*Required work:* The whole listing needs to be returned exactly as it appears.
■ ■ ■ ■ ■ ■ ■
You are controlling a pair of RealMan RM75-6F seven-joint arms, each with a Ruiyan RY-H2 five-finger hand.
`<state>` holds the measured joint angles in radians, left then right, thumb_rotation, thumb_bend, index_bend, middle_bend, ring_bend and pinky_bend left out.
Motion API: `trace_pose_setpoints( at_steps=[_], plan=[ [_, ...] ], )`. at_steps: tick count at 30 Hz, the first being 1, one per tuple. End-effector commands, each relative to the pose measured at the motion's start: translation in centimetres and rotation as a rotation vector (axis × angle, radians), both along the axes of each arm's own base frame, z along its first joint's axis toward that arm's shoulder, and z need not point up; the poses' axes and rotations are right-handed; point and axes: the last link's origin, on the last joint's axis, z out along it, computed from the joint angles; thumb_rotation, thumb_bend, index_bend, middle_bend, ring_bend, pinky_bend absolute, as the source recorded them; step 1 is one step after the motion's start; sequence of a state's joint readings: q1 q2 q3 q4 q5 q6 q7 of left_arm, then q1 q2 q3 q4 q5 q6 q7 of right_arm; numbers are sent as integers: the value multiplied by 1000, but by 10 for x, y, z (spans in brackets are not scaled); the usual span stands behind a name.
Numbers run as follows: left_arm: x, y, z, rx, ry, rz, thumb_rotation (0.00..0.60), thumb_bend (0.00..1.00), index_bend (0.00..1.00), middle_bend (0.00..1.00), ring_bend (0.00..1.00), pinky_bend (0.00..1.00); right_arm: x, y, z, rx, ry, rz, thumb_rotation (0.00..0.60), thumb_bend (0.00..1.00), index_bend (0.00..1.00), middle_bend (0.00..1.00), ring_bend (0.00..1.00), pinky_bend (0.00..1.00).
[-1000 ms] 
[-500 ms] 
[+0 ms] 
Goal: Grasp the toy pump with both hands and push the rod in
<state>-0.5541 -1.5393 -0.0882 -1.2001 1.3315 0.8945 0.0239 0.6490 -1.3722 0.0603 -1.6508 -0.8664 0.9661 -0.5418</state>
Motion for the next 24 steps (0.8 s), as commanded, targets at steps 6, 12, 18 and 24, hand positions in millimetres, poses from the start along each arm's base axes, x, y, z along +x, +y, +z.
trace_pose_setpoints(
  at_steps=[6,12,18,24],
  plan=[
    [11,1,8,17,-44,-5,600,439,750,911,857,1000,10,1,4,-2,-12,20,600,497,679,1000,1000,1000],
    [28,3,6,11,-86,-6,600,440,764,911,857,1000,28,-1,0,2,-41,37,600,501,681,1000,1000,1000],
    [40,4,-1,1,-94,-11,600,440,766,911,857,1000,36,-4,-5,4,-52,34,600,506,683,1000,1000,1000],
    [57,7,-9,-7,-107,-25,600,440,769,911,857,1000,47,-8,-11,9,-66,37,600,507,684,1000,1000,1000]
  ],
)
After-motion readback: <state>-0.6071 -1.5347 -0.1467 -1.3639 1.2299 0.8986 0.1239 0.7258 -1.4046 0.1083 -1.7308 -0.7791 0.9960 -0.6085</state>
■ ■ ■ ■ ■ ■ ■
*Exercise result:*
You are controlling a pair of RealMan RM75-6F seven-joint arms, each with a Ruiyan RY-H2 five-finger hand.
`<state>` holds the measured joint angles in radians, left then right, thumb_rotation, thumb_bend, index_bend, middle_bend, ring_bend and pinky_bend left out.
Motion API: `trace_pose_setpoints( at_steps=[_], plan=[ [_, ...] ], )`. at_steps: tick count at 30 Hz, the first being 1, one per tuple. End-effector commands, each relative to the pose measured at the motion's start: translation in centimetres and rotation as a rotation vector (axis × angle, radians), both along the axes of each arm's own base frame, z along its first joint's axis toward that arm's shoulder, and z need not point up; the poses' axes and rotations are right-handed; point and axes: the last link's origin, on the last joint's axis, z out along it, computed from the joint angles; thumb_rotation, thumb_bend, index_bend, middle_bend, ring_bend, pinky_bend absolute, as the source recorded them; step 1 is one step after the motion's start; sequence of a state's joint readings: q1 q2 q3 q4 q5 q6 q7 of left_arm, then q1 q2 q3 q4 q5 q6 q7 of right_arm; numbers are sent as integers: the value multiplied by 1000, but by 10 for x, y, z (spans in brackets are not scaled); the usual span stands behind a name.
Numbers run as follows: left_arm: x, y, z, rx, ry, rz, thumb_rotation (0.00..0.60), thumb_bend (0.00..1.00), index_bend (0.00..1.00), middle_bend (0.00..1.00), ring_bend (0.00..1.00), pinky_bend (0.00..1.00); right_arm: x, y, z, rx, ry, rz, thumb_rotation (0.00..0.60), thumb_bend (0.00..1.00), index_bend (0.00..1.00), middle_bend (0.00..1.00), ring_bend (0.00..1.00), pinky_bend (0.00..1.00).
[-1000 ms] 
[-500 ms] 
[+0 ms] 
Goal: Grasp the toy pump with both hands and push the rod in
<state>-0.5541 -1.5393 -0.0882 -1.2001 1.3315 0.8945 0.0239 0.6490 -1.3722 0.0603 -1.6508 -0.8664 0.9661 -0.5418</state>
Motion for the next 24 steps (0.8 s), as commanded, targets at steps 6, 12, 18 and 24, hand positions in millimetres, poses from the start along each arm's base axes, x, y, z along +x, +y, +z.
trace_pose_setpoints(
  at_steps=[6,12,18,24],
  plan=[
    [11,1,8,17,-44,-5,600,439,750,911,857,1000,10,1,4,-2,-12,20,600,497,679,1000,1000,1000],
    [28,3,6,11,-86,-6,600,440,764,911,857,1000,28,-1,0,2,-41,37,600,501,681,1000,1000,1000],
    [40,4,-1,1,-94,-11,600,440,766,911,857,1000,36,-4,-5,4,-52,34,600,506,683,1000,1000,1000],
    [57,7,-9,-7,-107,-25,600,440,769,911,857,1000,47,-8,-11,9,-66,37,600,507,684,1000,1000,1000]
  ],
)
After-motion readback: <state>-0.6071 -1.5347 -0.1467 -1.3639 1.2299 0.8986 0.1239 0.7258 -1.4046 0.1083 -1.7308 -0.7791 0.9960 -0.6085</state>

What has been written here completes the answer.